Nutch does not Index on Elasticsearch correctly us

2020-07-27 05:37发布

问题:

I am running Nutch 2.3.1, Mongodb 3.2.9, and Elasticsearch 2.4.1. I have followed a mix of this tutorial:

https://qbox.io/blog/scraping-the-web-with-nutch-for-elasticsearch

and this tutorial:

http://www.aossama.com/search-engine-with-apache-nutch-mongodb-and-elasticsearch/

In order to create a web crawling tool using those aforementioned 3 pieces of software.

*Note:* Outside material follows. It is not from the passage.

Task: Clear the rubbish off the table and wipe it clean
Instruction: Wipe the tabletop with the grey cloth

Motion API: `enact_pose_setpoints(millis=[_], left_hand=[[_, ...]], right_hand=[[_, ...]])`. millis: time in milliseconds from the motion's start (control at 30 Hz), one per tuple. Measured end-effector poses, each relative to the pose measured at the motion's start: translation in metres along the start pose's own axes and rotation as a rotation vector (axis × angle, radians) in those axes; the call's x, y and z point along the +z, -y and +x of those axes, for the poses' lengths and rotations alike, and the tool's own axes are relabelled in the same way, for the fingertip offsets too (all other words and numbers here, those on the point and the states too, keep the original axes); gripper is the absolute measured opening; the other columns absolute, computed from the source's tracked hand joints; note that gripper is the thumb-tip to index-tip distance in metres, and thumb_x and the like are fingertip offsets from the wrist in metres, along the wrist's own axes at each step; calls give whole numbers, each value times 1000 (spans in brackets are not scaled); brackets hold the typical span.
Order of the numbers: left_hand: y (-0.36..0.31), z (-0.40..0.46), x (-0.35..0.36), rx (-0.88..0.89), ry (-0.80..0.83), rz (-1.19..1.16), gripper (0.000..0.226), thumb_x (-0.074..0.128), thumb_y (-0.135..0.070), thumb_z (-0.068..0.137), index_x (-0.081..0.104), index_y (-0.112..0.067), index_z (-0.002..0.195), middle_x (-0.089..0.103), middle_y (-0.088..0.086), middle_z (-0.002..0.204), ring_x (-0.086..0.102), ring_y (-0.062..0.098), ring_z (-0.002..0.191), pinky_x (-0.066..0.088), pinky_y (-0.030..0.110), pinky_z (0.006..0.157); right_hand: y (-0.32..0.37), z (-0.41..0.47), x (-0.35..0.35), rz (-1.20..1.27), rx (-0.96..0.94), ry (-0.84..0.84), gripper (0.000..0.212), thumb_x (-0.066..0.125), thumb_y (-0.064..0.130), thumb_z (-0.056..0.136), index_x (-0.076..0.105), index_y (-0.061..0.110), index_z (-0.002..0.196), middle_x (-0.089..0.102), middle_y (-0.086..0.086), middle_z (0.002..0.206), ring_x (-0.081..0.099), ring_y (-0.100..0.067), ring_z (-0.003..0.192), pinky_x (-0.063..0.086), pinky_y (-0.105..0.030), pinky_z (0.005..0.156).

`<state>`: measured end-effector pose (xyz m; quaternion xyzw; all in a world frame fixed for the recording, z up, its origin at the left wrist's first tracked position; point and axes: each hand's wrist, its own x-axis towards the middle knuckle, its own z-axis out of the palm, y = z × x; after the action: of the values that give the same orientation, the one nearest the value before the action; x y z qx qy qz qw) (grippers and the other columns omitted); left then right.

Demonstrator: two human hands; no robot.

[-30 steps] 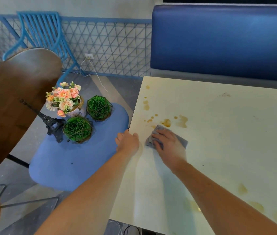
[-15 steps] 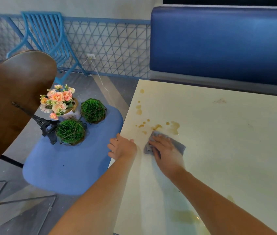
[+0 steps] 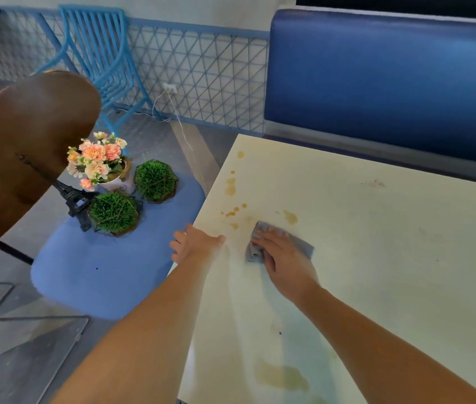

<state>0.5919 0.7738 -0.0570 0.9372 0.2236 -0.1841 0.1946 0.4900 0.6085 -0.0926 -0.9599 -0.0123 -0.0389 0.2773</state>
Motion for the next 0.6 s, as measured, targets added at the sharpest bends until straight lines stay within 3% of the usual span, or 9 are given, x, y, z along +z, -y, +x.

Everything works great until it comes down to indexing... as soon as I use the index command from nutch:

# bin/nutch index elasticsearch -all

this happens:

IndexingJob: starting
Active IndexWriters :
ElasticIndexWriter
        elastic.cluster : elastic prefix cluster
        elastic.host : hostname
        elastic.port : port (default 9300)
        elastic.index : elastic index command
        elastic.max.bulk.docs : ealstic bulk index doc counts. (default 250)
        elastic.max.bulk.size : elastic bulk index length. (default 2500500 ~2.5MB)

IndexingJob: done.

My nutch-site.xml:

<configuration>
  <property>
    <name>storage.data.store.class</name>
    <value>org.apache.gora.mongodb.store.MongoStore</value>
    <description>Default class for storing data</description>
  </property>
  <property>
    <name>http.agent.name</name>
    <value>AOssama Crawler</value>
  </property>

  <property>
    <name>plugin.includes</name>
    <value>protocol-(http|httpclient)|urlfilter-regex|index-(basic|more)|query-(basic|site|url|lang)|indexer-elastic|nutch-extensionpoints|parse-(text|html|msexcel|msword|mspowerpoint|pdf)|summary-basic|scoring-opic|urlnormalizer-(pass|regex|basic)|parse-(html|tika|metatags)|index-(basic|anchor|more|metadata)</value>
  </property>
  <property>
    <name>elastic.host</name>
    <value>localhost</value>
  </property>

  <property>
    <name>elastic.cluster</name>
    <value>aossama</value>
  </property>

  <property>
    <name>elastic.index</name>
    <value>nutch</value>
  </property>

  <property>
    <name>parser.character.encoding.default</name>
    <value>utf-8</value>
  </property>

  <property>
    <name>http.content.limit</name>
    <value>6553600</value>
  </property>
</configuration>

I also looked into the ElasticIndexWriter.java code and noticed near line 250 the class that calls the ElasticIndexWriter. I'm digging into that further now, but I'm completely lost as to why this isn't working with Mongo. I'm about to give up and try with Hbase as much as I dislike it.

Thanks!

Joe

回答1:

After a lot of trouble I got it working. I ended up using ES 1.4.4, nutch 2.3.1, mongodb 3.10, and JDK 8.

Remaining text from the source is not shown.